§ **DATASET EXCERPT**:
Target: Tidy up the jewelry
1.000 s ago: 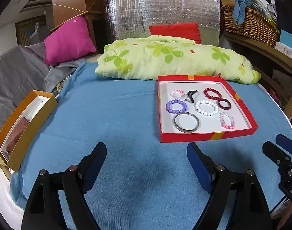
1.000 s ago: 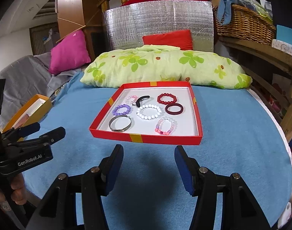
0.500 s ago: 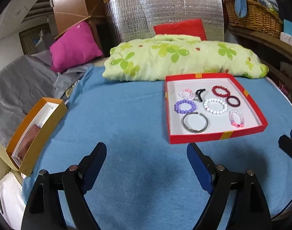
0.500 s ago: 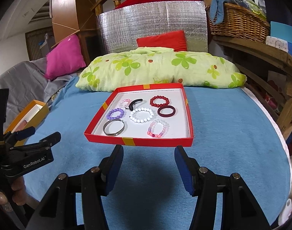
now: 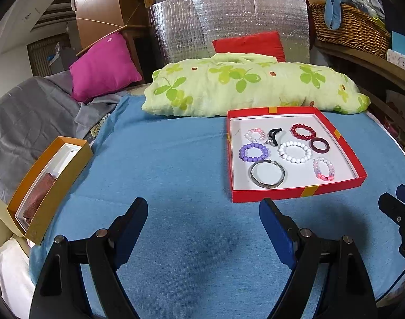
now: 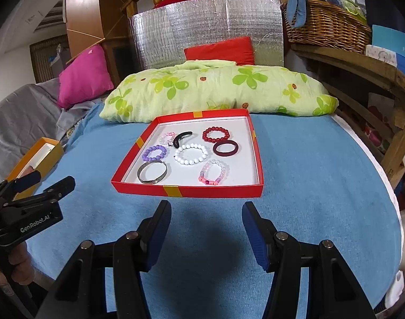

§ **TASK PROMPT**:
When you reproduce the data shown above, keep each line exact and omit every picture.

§ **RESPONSE TO THE TASK**:
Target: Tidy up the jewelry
1.000 s ago: 
1.000 s ago: 
0.500 s ago: 
0.500 s ago: 
now: 
now: 

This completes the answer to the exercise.